Melbourne musician Phoebe Kinrade, 20, was without work and, during the lockdown, unable to connect with friends in the music community. The music venue in Footscray where she works, the Night Heron, was closed, and her internship with Courtney Barnett’s Milk Records was put on hold. She says the music industry is built on personal connections — she has been part of youth music projects Girls Rock Melbourne and The Push — and not having those support structures left her isolated and vulnerable. “During the middle of the year I had a short admission to hospital — I think my mental health took a bit of a spin, not being able to see my friends and stuff,” she says. “The thing I love about music is playing in a group, playing with my band. I miss the support we get from each other, and the positive stuff of the music scene.”

Pianist, meditation teacher and Tibetan lama, Graham Williams.
Pianist, meditation teacher and Tibetan lama, Graham Williams.

Graham Williams, 75, is a former concert pianist, an ordained Tibetan lama, and founder of the Lifeflow Meditation Centre in Adelaide. He has noticed that people have suffered through the lockdown because, in general, they are not taught in any systematic way how to manage their emotions, especially in times of hardship. Williams studied meditation with Canadian teacher Namgyal Rinpoche, and studied music with French composer Oliver Messiaen and his pianist wife, Yvonne Loriod. He says the often lifelong relationship between teacher and student is the same in music as it is in meditation.

“The discipline of meditation is staying still, so you can’t escape your emotions,” Williams says. “For some people, that’s awful, and they have been forced into this dreadful situation where they can’t go to work, they have to stay at home. We don’t have any training in that; people have no idea what to do. What’s happened with our students is that they have been able to keep their meditation going and they just haven’t been affected as much. It has held them steady.”

When he wasn’t mulesing sheep and fixing fences, Dodds started playing rugby and made new friends who, surprisingly for him, didn’t question or ridicule his interest in musical theatre but are curious about it. “A lot of them work for Macquarie Bank, or CBA, a lot of them are in finance,” he says. “They’re worried for me, they want to help out because they know there’s no arts work. They have a lot of compassion about the loss of work, loss of jobs.”

Soprano Nicole Car thought about alternative careers.
Soprano Nicole Car thought about alternative careers.

McLean’s creative Zoom sessions with “the Twelve” has produced a nonfiction theatrical podcast called In All Honesty. McMahon, who is one of the group, has returned to the stage and appeared in Sydney Theatre Company’s recent production of Rules for Living.

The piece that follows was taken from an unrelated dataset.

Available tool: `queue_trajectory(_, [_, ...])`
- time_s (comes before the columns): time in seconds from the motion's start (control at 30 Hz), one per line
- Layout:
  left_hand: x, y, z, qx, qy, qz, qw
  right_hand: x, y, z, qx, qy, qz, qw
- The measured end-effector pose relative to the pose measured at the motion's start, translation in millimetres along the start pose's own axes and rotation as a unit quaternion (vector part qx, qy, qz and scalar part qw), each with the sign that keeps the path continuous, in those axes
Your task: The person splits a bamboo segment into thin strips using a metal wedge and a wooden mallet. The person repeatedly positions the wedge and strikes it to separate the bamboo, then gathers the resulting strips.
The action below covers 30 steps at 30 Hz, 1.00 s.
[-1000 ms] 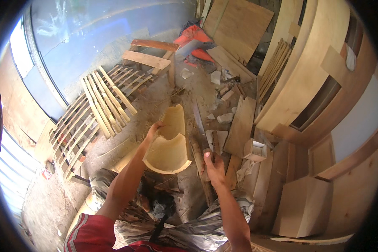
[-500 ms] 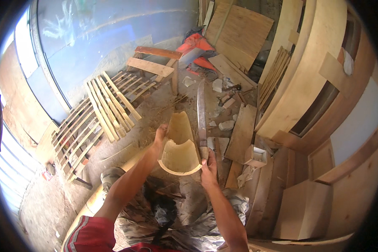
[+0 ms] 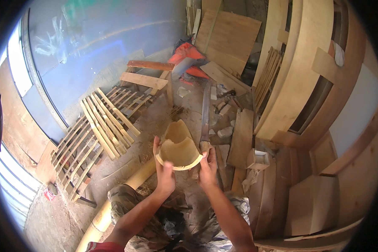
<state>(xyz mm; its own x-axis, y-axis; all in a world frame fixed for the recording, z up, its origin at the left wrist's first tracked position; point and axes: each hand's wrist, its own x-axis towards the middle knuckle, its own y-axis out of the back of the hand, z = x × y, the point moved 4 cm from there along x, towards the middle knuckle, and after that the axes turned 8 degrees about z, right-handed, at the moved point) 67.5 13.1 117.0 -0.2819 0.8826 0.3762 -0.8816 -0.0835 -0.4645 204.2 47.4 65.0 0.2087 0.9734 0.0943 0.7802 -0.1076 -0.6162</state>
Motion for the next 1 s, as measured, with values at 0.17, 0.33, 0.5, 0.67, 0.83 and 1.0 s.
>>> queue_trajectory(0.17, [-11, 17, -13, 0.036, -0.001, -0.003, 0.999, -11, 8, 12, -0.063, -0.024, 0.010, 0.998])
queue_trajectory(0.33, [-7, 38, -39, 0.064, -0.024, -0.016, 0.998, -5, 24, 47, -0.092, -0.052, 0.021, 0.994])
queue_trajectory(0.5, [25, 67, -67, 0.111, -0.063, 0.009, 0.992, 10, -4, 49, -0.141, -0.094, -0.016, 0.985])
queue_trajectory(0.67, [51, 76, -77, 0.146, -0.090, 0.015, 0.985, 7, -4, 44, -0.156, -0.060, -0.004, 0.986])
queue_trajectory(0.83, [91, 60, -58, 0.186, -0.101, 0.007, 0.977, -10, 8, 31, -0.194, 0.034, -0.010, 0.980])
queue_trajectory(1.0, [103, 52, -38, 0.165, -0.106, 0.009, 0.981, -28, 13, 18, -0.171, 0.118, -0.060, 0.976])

From her apartment in Paris, Car launched a benevolent fund, Freelance Artist Relief Australia, that has distributed more than $350,000 to artists struggling from lack of paid work. With flautist Sally Walker in Australia, she organised a season of concerts called 1:1, where solo musicians perform for an audience of one.

The Review cover
The Review cover

Morris’s organisation The Torch has produced an online exhibition of art from the pandemic, made by 122 participants in 14 of Victoria’s correctional facilities. This year, despite the lockdown, exhibitions of art by prisoners and post-release men and women has raised more than $670,000.

Donohue, the trampolinist with Cirque du Soleil, found a new gig as a stuntman on Baz Luhrmann’s new movie about Elvis Presley, filming at the Gold Coast. He has since joined the creative team as an assistant director.

“If any industry is able to mitigate risk and create its own little bubble, it’s definitely the film industry,” he says. “We all wear masks every hour of the day we’re at work, there’s all sorts of social distancing.

“I have a full-time job that I’m happy with, and I’m going to keep riding the wave.”